We present a case of Plasmodium vivax malaria associated with severe acute autoimmune hemolytic anemia who presented to our hospital.


   Case Report Top


A 35-year-old female patient presented with a H/O fever with chills since 7 days with yellowish discoloration of eyes and urine since 4 days with breathlessness and fatigability on minimal exertion since 2 days. The patient had been investigated by a private practitioner and was diagnosed as vivax malaria on peripheral smear and treated with Tablet chloroquine. The patient was referred to our hospital as her fever did not subside; she became breathless and yellowish discoloration of her eyes increased.

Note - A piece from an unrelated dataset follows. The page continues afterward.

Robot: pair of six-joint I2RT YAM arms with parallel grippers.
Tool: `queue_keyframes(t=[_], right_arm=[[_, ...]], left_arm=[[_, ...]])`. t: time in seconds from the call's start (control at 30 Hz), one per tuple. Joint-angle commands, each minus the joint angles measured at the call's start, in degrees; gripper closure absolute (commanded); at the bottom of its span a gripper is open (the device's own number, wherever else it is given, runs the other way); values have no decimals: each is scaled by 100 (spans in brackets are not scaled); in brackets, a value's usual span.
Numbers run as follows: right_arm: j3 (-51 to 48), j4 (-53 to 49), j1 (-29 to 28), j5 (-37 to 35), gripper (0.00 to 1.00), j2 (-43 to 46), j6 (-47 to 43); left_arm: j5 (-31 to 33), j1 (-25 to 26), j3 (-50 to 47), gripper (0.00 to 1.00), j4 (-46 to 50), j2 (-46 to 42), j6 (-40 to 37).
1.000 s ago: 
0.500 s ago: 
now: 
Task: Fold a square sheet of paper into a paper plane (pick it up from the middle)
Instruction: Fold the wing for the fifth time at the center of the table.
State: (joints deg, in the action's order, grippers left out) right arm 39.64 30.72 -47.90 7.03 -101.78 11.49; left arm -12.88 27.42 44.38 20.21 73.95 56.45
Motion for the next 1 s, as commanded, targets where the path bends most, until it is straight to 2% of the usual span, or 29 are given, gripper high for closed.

On admission, patient was febrile, conscious, and oriented. Her pulse was 96/min BP was 100/70 mm of Hg and respiratory rate was 30/min. The patient was icteric, pale with minimal edema feet. Her JVP was normal. On systemic examination, cardiovascular system and respiratory system were found to be normal. On abdomen examination, spleen was palpable 4 cm below the left costal margin. No hepatomegaly or lymphadenopathy was evident. We reinvestigated her and compared her reports with the investigations done 3 days prior to admission.

We kept the diagnosis as vivax malaria with hemolytic anemia and started the patient on injection artesunate and capsule doxycycline and planned blood transfusion for her. Her blood group was AB+ve. We got an intimation from our blood bank that her blood samples sent for cross match were not compatible with any AB+ve blood bag/O-ve blood bag. We asked them to perform Direct Coomb's test which was positive [Figure 1]. So the cause of anemia was revised to autoimmune hemolytic anemia. We decided to start injection methyl prednisolone 500 mg daily for 3 days and at the same time transfused her with O negative blood which showed least incompatibility with her blood group. She was transfused 4 units of O negative whole blood with a full course of anti-malarial durgs and also oral tablet prednisone 40 mg/d till her stay in hospital after injectable steroids. The patient recovered and on discharge after 10 days of hospitalization her hemoglobin was 9 gm/dl. Serum bilirubin returned to normal, reticulocyte count came down to 1%, and serum LDH was 140 U/L. She was discharged on tablet prednisone in tapering doses over 2 weeks along with folic acid. [Table 2] shows the comparison of laboratory investigations done 3 days prior to admission in our institute and on admission in our institute [Table 2]. [6]
Figure 1: Direct antiglobulin test (DAGT) showing Grade 4+ (positive) reaction (tube no.6); with DiaMed-ID Micro Typing gel cards (LISS/ Coomb's cards). The gel card contains Anti Ig G and C3d.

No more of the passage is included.